§ Problem to work on: Reproduce exactly, and only, the lines below from the one containing "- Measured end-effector" through the one containing "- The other".

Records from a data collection
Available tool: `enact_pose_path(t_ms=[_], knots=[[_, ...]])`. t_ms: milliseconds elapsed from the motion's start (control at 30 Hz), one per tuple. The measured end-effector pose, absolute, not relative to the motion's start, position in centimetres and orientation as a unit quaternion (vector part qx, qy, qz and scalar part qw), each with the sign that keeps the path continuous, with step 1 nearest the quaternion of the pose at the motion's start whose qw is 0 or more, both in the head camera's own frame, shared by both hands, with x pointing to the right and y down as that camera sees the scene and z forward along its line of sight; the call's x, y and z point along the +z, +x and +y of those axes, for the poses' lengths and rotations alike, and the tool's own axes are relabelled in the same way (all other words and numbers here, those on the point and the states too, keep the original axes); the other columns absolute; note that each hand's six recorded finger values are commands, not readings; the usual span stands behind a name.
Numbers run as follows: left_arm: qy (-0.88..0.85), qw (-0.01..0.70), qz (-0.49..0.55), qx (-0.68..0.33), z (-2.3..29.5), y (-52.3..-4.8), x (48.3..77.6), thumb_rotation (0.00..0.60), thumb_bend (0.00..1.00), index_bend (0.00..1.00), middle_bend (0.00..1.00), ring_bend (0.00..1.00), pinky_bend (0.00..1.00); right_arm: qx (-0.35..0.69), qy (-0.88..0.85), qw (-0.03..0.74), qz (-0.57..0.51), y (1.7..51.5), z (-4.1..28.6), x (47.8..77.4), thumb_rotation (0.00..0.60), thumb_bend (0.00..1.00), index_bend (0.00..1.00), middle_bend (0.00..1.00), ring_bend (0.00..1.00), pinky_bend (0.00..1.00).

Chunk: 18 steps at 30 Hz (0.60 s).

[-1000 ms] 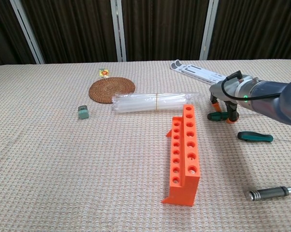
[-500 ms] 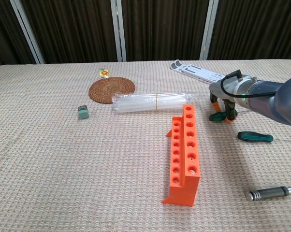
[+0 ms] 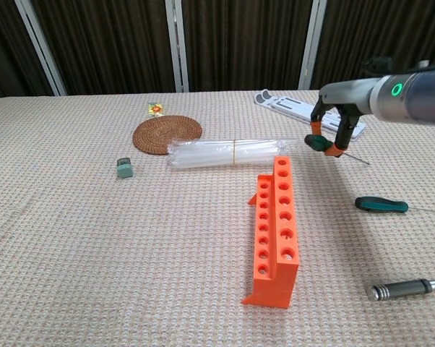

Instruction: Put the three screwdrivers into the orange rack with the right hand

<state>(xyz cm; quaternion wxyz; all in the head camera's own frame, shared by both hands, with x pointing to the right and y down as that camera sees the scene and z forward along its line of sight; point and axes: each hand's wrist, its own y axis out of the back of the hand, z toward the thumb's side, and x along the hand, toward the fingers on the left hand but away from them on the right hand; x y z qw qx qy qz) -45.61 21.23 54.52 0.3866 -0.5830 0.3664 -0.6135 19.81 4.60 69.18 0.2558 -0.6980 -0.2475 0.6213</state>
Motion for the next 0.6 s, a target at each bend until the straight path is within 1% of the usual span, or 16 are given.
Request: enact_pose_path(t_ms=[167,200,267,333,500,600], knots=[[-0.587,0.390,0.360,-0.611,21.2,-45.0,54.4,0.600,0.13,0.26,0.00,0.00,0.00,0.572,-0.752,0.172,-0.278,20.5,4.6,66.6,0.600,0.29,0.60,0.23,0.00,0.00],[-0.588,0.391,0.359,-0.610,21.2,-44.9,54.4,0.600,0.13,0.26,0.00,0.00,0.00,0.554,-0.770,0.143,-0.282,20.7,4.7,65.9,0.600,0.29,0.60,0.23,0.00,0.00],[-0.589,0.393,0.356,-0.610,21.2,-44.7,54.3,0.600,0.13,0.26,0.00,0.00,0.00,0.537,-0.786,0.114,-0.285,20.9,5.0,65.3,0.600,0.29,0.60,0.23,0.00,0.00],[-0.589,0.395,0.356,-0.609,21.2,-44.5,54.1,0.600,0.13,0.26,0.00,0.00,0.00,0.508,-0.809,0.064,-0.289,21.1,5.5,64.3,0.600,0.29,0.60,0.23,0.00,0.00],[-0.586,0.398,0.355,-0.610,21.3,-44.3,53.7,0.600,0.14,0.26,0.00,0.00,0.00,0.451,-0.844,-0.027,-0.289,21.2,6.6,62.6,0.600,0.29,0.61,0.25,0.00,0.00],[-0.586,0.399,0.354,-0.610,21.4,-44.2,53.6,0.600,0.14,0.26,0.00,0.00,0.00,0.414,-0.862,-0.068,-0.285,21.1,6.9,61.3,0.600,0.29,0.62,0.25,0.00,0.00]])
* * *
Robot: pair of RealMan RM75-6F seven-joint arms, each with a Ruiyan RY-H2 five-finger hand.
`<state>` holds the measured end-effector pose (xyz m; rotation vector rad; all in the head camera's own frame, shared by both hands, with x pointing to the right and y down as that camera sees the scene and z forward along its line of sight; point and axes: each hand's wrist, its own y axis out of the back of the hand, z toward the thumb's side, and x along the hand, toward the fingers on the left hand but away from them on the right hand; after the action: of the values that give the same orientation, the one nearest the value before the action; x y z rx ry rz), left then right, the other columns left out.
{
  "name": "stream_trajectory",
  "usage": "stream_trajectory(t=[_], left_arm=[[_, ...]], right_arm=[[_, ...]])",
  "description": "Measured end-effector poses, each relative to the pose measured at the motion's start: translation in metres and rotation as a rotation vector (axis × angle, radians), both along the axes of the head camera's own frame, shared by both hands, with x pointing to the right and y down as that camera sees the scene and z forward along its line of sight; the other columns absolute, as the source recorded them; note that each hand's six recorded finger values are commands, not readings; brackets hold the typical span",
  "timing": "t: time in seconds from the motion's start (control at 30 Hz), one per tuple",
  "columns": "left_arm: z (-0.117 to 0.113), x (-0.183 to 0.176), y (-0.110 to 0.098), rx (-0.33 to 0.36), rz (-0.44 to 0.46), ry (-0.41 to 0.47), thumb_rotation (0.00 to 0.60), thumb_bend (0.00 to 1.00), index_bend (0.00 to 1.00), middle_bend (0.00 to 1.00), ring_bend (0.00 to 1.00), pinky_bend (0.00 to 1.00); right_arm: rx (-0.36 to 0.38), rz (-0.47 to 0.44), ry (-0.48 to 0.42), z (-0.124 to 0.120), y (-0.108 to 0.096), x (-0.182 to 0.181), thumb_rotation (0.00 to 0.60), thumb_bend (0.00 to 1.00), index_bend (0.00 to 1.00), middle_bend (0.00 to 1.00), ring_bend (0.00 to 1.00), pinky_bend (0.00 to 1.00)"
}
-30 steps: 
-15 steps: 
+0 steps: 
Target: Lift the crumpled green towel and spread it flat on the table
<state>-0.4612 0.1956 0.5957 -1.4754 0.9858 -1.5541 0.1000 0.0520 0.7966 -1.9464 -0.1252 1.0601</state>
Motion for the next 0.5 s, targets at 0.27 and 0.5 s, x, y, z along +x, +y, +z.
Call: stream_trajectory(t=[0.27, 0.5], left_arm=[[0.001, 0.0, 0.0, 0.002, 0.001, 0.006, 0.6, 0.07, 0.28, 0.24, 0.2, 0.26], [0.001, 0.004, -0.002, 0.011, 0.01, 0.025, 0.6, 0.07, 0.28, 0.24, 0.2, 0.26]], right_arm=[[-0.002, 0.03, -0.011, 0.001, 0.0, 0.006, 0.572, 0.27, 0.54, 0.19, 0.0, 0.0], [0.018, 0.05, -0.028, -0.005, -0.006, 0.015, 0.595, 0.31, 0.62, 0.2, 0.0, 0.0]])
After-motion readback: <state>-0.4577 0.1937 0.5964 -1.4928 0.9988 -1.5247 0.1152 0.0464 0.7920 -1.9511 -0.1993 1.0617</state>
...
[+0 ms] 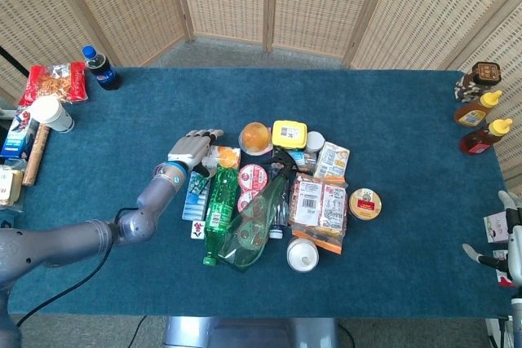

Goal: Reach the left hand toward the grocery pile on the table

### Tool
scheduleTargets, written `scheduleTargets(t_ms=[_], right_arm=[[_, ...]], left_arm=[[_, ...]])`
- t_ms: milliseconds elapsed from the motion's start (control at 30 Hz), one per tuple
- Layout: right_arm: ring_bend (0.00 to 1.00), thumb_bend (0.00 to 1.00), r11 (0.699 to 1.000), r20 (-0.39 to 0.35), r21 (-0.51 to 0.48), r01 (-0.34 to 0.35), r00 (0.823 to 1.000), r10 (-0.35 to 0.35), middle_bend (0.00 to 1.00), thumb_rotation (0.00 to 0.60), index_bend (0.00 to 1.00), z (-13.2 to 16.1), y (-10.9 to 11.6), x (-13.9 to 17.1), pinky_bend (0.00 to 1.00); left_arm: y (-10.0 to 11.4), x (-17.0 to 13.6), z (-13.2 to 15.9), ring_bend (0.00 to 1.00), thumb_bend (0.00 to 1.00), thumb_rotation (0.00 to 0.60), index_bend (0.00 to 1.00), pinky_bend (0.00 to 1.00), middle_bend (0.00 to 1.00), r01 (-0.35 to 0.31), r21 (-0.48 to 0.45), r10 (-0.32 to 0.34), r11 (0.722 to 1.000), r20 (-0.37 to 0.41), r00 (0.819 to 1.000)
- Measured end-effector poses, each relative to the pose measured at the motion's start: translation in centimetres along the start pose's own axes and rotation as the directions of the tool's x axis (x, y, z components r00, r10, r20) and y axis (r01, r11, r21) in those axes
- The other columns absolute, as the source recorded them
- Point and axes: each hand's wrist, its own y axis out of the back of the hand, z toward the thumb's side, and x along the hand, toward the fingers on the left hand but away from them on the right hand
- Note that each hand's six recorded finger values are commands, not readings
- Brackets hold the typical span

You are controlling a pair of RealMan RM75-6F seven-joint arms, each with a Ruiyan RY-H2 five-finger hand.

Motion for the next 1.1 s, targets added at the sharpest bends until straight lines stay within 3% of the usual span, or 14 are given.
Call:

§ Answer space:
- Measured end-effector poses, each relative to the pose measured at the motion's start: translation in centimetres along the start pose's own axes and rotation as the directions of the tool's x axis (x, y, z components r00, r10, r20) and y axis (r01, r11, r21) in those axes
- The other columns absolute, as the source recorded them

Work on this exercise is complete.